→ **EXCERPTED RECORDS**
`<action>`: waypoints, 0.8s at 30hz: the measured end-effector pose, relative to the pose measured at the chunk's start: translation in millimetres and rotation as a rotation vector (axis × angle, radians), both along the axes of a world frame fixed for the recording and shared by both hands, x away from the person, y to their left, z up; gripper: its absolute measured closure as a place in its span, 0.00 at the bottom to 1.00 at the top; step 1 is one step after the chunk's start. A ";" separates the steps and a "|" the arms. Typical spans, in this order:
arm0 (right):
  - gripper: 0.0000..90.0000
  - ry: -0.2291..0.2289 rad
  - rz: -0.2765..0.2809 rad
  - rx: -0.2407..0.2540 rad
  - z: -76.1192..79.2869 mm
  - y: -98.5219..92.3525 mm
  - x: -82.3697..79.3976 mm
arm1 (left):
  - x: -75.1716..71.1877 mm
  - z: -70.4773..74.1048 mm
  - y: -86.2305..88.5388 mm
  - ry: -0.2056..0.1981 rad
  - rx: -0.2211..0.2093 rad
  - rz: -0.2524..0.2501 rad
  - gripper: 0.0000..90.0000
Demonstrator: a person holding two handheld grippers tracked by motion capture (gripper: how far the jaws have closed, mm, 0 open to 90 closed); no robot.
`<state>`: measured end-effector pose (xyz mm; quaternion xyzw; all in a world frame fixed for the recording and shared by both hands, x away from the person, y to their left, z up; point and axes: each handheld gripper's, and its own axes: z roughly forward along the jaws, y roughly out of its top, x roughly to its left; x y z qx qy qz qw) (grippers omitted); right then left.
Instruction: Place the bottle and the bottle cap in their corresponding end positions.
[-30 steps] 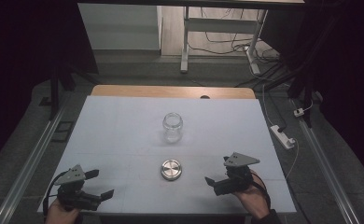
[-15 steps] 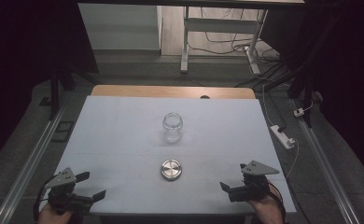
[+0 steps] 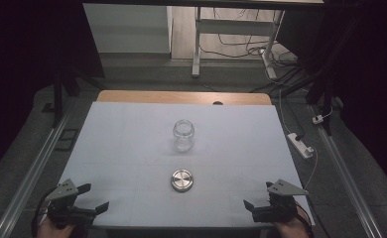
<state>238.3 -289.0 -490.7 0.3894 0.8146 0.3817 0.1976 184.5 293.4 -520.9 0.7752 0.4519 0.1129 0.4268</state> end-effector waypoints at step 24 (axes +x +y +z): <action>0.00 0.062 -0.043 -0.018 -4.2 -14.2 -11.7 | -4.1 -0.9 -0.3 0.037 0.069 -0.017 0.01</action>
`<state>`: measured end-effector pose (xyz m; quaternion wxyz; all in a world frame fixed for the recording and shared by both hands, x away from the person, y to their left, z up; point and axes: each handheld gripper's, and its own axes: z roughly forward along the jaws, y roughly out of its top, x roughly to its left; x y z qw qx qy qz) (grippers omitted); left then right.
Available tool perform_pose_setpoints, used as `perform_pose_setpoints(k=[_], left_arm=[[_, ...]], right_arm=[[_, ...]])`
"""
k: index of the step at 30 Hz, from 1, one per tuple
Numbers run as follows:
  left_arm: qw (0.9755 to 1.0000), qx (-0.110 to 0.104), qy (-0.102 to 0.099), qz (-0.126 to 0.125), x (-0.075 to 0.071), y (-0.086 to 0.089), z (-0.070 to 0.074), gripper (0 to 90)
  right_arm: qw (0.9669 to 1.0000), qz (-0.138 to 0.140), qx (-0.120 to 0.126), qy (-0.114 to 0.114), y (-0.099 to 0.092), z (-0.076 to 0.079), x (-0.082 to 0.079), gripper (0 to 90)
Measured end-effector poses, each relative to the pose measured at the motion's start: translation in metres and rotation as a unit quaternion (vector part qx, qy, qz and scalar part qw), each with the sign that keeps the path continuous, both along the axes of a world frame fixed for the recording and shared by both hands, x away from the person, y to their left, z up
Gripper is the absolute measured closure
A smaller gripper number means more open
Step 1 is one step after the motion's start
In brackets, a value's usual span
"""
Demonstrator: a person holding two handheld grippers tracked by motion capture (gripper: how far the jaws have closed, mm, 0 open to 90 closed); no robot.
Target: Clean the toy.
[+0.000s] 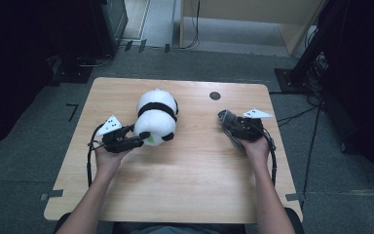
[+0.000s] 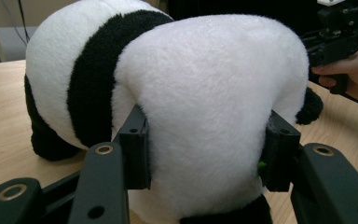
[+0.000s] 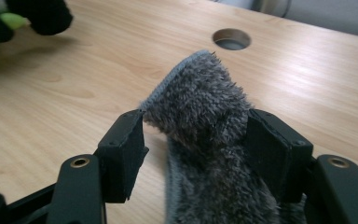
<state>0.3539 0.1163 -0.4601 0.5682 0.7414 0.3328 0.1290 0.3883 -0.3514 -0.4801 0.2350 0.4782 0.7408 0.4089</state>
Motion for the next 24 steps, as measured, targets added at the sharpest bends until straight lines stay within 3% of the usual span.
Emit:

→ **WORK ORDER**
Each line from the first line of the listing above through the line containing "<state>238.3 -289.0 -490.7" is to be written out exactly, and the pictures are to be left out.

→ **SOLUTION TO THIS EXERCISE**
`<action>`: waypoints, 0.8s at 30hz: the measured end-effector pose, relative to the pose measured at the chunk's start: translation in millimetres and rotation as a rotation vector (axis × angle, radians), both along the axes of a world frame fixed for the recording and shared by both hands, x away from the person, y to their left, z up; gripper: its absolute measured closure as a place in its span, 0.00 at the bottom to 1.00 at the top; step 1 is one step after the chunk's start. A ";" separates the steps and a "|" the arms. Typical spans, in this order:
arm0 (right):
  - gripper: 0.0000..90.0000
  - ry: -0.2291..0.2289 rad
  - rz: -0.2765..0.2809 rad
  - rx: -0.2407..0.2540 rad
  - z: -76.1192..79.2869 mm
  - y: -98.5219..92.3525 mm
  - x: -82.3697..79.3976 mm
arm1 (left):
  - x: -75.1716..71.1877 mm
  - z: -70.4773..74.1048 mm
  - y: -86.2305..88.5388 mm
  - ry: -0.2056..0.1981 rad
  - rx: -0.2211..0.2093 rad
  - rz: -0.2524..0.2501 rad
  - gripper: 0.0000..90.0000
Demonstrator: a person holding two handheld grippers tracked by motion capture (gripper: how far the jaws have closed, mm, 0 open to 90 closed); no robot.
`<state>`: measured end-effector pose (xyz mm; quaternion xyzw; all in a world frame fixed for the recording and shared by both hands, x away from the person, y to their left, z up; point and axes: each handheld gripper's, and its own axes: z roughly forward along the jaws, y roughly out of its top, x roughly to its left; x y z qx qy qz qw) (grippers omitted); right then left.
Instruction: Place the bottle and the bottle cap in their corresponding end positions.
[-30 steps] 
[-15 steps] 
[+0 steps] 
<state>238.3 -289.0 -490.7 0.3894 0.8146 0.3817 0.1976 184.5 293.4 -520.9 0.7752 0.4519 0.1129 0.4268</state> end-effector waypoints at step 24 (axes +x +y +z): <action>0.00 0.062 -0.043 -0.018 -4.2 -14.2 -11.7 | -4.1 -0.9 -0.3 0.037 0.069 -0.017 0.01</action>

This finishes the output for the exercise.